## What to work on
Each record has to be repeated exactly as given.

[Data excerpts]
===

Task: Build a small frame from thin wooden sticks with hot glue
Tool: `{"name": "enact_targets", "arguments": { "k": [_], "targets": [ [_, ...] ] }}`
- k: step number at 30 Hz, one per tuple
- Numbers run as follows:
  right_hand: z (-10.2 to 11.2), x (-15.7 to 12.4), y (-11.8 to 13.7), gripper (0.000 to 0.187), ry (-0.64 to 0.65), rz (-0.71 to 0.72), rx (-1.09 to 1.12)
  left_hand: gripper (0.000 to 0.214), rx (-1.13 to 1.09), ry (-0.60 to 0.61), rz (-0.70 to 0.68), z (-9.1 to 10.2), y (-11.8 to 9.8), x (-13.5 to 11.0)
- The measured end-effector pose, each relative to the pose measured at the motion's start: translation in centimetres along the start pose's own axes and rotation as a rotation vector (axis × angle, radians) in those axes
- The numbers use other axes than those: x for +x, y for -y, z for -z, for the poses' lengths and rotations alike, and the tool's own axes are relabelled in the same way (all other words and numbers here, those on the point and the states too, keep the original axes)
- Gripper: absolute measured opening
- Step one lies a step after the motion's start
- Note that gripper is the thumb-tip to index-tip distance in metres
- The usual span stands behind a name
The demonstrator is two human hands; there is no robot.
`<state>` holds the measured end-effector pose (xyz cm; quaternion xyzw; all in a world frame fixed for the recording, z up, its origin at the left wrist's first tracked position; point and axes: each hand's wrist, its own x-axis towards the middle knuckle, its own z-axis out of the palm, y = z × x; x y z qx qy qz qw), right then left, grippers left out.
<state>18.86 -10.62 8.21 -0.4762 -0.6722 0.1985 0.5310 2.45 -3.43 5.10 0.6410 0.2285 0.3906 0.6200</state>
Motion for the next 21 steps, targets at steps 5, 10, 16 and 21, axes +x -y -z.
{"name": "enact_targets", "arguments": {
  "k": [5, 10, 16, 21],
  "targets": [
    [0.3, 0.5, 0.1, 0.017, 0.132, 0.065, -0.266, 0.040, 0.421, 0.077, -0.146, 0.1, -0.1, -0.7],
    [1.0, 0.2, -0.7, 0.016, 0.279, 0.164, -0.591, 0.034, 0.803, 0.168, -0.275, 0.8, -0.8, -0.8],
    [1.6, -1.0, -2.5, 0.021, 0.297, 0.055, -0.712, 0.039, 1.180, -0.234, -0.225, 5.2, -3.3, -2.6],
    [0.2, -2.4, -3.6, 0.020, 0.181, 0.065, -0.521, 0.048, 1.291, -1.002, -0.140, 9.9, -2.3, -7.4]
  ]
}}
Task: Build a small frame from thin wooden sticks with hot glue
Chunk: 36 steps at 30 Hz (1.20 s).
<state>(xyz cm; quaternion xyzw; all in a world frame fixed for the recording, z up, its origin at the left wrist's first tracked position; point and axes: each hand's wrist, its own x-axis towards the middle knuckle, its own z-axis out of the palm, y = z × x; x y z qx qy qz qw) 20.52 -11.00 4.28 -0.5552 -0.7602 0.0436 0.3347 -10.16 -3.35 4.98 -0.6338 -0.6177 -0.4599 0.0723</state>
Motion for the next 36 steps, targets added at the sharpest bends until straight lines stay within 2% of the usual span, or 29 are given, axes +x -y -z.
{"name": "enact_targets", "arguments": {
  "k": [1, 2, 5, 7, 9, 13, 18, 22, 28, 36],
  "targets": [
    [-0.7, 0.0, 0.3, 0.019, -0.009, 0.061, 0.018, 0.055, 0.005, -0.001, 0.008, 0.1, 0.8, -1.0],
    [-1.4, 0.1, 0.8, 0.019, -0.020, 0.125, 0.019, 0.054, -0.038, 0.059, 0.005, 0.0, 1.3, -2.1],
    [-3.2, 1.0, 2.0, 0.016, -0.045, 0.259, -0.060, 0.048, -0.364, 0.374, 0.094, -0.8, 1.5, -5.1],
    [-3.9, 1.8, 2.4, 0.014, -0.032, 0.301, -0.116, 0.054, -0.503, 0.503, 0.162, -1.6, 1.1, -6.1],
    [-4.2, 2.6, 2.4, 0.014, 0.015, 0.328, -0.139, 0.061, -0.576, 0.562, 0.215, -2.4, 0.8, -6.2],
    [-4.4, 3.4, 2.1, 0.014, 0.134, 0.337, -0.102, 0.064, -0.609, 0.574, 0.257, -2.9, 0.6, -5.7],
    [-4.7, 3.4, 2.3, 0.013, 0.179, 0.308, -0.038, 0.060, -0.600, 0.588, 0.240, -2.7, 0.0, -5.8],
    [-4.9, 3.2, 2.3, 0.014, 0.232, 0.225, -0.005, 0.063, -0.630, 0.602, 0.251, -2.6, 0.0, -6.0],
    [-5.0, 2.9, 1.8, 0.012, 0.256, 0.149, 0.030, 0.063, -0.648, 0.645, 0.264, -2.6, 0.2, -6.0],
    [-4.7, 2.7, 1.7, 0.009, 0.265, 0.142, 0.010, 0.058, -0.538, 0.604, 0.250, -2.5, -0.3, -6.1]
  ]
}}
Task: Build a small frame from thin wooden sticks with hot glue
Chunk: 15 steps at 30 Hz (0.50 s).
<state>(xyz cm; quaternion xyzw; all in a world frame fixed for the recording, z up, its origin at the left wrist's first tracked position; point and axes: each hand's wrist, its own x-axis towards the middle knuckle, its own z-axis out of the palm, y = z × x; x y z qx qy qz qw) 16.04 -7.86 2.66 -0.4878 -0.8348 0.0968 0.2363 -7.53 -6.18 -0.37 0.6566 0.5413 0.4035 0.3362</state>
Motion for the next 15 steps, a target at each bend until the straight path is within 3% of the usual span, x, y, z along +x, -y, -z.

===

## Exercise result
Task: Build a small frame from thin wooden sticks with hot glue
Tool: `{"name": "enact_targets", "arguments": { "k": [_], "targets": [ [_, ...] ] }}`
- k: step number at 30 Hz, one per tuple
- Numbers run as follows:
  right_hand: z (-10.2 to 11.2), x (-15.7 to 12.4), y (-11.8 to 13.7), gripper (0.000 to 0.187), ry (-0.64 to 0.65), rz (-0.71 to 0.72), rx (-1.09 to 1.12)
  left_hand: gripper (0.000 to 0.214), rx (-1.13 to 1.09), ry (-0.60 to 0.61), rz (-0.70 to 0.68), z (-9.1 to 10.2), y (-11.8 to 9.8), x (-13.5 to 11.0)
- The measured end-effector pose, each relative to the pose measured at the motion's start: translation in centimetres along the start pose's own axes and rotation as a rotation vector (axis × angle, radians) in those axes
- The numbers use other axes than those: x for +x, y for -y, z for -z, for the poses' lengths and rotations alike, and the tool's own axes are relabelled in the same way (all other words and numbers here, those on the point and the states too, keep the original axes)
- Gripper: absolute measured opening
- Step one lies a step after the motion's start
- Note that gripper is the thumb-tip to index-tip distance in metres
- The usual span stands behind a name
The demonstrator is two human hands; there is no robot.
`<state>` holds the measured end-effector pose (xyz cm; quaternion xyzw; all in a world frame fixed for the recording, z up, its origin at the left wrist's first tracked position; point and axes: each hand's wrist, its own x-axis towards the middle knuckle, its own z-axis out of the palm, y = z × x; x y z qx qy qz qw), right then left, grippers left out.
<state>18.86 -10.62 8.21 -0.4762 -0.6722 0.1985 0.5310 2.45 -3.43 5.10 0.6410 0.2285 0.3906 0.6200</state>
Motion for the next 21 steps, targets at steps 5, 10, 16 and 21, axes +x -y -z.
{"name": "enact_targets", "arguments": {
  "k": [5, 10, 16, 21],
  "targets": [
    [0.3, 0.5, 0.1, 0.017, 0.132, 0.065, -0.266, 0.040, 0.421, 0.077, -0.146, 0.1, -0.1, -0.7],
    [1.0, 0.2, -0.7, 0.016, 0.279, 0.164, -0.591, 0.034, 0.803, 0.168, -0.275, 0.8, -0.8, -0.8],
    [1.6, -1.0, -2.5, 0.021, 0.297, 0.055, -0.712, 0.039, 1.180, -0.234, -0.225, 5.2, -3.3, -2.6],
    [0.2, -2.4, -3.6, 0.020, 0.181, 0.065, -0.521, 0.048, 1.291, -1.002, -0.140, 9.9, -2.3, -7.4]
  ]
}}
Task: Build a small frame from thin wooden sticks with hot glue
Chunk: 36 steps at 30 Hz (1.20 s).
<state>(xyz cm; quaternion xyzw; all in a world frame fixed for the recording, z up, its origin at the left wrist's first tracked position; point and axes: each hand's wrist, its own x-axis towards the middle knuckle, its own z-axis out of the palm, y = z × x; x y z qx qy qz qw) 20.52 -11.00 4.28 -0.5552 -0.7602 0.0436 0.3347 -10.16 -3.35 4.98 -0.6338 -0.6177 -0.4599 0.0723</state>
Motion for the next 36 steps, targets added at the sharpest bends until straight lines stay within 2% of the usual span, or 29 are given, axes +x -y -z.
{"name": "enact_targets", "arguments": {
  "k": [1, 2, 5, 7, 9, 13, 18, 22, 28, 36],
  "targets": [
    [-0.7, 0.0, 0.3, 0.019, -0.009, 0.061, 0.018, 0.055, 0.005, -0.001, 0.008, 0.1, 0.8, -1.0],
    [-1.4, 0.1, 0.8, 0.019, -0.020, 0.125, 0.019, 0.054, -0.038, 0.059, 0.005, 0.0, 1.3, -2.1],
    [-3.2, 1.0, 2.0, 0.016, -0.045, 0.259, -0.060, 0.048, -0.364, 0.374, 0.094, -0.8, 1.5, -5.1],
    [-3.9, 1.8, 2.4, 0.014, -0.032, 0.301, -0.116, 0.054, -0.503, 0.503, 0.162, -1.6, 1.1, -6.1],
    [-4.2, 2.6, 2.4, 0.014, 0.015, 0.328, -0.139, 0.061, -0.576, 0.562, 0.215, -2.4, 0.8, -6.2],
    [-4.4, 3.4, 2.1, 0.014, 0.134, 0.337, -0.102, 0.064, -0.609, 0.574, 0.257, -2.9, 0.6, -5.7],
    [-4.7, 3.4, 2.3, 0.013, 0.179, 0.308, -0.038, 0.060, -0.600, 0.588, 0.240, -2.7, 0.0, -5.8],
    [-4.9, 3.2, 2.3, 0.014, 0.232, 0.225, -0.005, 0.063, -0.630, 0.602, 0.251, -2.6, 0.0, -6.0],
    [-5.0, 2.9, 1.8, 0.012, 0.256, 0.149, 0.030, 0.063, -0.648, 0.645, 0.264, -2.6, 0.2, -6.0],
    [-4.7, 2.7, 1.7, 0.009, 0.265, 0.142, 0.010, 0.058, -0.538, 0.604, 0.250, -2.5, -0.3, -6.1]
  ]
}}
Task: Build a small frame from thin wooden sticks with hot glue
Chunk: 15 steps at 30 Hz (0.50 s).
<state>(xyz cm; quaternion xyzw; all in a world frame fixed for the recording, z up, its origin at the left wrist's first tracked position; point and axes: each hand's wrist, its own x-axis towards the middle knuckle, its own z-axis out of the palm, y = z × x; x y z qx qy qz qw) 16.04 -7.86 2.66 -0.4878 -0.8348 0.0968 0.2363 -7.53 -6.18 -0.37 0.6566 0.5413 0.4035 0.3362</state>
Motion for the next 15 steps, a target at each bend until the straight path is within 3% of the usual span, x, y, z along +x, -y, -z.

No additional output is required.